The big data platform will aggregate a large amount of data to support front-end business applications after data governance, but data aggregation will bring a large amount of sensitive data and data security risks:
1、The volume of data is large, and the distribution of data assets is difficult to grasp in real time;
2、Big data platform using a new type of data architecture, there are data warehouse, data lake, lake warehouse combination of different forms, the platform will be based on business scenarios, the use of a variety of database components, some of the new database components, it is difficult to comprehensively protect;
3、Big data platform access paths, especially the use of a large number of API interface calls, north-south traffic, east-west traffic, it is difficult to comprehensively protect;
4、Big data platform data flow path is complex, involving data collection, transmission, storage, processing, sharing and other different aspects of security protection.
Systematically build data security protection for big data platforms centering on data security:
1、 Data asset sorting and classification and grading, identifying data assets in the big data platform and classifying and grading them to lay the foundation for fine control of data security;
2、 Database auditing, database firewall, API security auditing, monitoring and auditing, blocking and intercepting illegal or high-risk operations on various components of the big data platform and various types of data source databases;
3、Data desensitization, data watermarking, application desensitization, around sensitive data in the process of data sharing and exchange, to provide a full range of protection;
4、Database status monitoring, database vulnerability scanning, timely detection of various security risks in the database, to ensure the reliable operation of the big data platform;
5、Data security comprehensive governance platform, establish data security operation platform, use big data, artificial intelligence, unified analysis and display of various security risks, improve data security operation efficiency.
1. Massive data access monitoring and auditing, high-risk data illegal theft and timely blocking and warning.
2. Data desensitization, protection and traceability of big data sharing and exchange.
3.Centralized control and audit of internal and external operation and maintenance personnel.

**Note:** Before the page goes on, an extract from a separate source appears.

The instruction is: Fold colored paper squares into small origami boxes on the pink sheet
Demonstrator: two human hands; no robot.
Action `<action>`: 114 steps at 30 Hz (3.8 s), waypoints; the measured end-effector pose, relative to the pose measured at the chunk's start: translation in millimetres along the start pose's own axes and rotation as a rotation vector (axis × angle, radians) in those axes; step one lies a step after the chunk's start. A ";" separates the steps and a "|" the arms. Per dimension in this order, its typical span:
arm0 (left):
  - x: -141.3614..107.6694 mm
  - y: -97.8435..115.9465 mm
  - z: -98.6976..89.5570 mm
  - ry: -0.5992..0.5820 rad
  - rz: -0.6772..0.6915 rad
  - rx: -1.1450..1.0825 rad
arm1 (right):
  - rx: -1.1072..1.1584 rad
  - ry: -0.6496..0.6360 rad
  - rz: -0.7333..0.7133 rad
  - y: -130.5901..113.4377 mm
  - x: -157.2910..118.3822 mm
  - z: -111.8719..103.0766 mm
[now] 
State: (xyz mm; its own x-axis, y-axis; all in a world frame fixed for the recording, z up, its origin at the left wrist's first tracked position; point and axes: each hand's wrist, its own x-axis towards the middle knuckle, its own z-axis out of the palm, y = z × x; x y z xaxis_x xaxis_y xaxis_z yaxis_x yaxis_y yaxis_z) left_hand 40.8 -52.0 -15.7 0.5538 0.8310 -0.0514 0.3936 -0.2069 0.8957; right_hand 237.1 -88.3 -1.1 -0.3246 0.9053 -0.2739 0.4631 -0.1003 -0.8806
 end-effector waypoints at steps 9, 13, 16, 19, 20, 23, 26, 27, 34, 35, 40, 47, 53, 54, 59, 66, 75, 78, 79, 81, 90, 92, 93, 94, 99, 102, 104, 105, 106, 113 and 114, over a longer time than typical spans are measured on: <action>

4. Prevention and control of illegal operation of legitimate users, abuse of privileged users' rights, and unauthorized users' ultra vires operation.
Sensitive data intelligent discovery, big data platform contains a large amount of sensitive data, may intelligent scanning, automatic identification of sensitive data in the platform.
Each ability unit supports various components of the big data platform, such as Hive, HBase, Redis, ES, MongoDB, etc., and the deployment is flexible, which can adapt to the data security needs of various scenarios of the big data platform.
Supports API, JDBC, REST Full API, Shell and many other interface audits, which can meet the risk monitoring and protection of application systems and tools accessing the big data platform.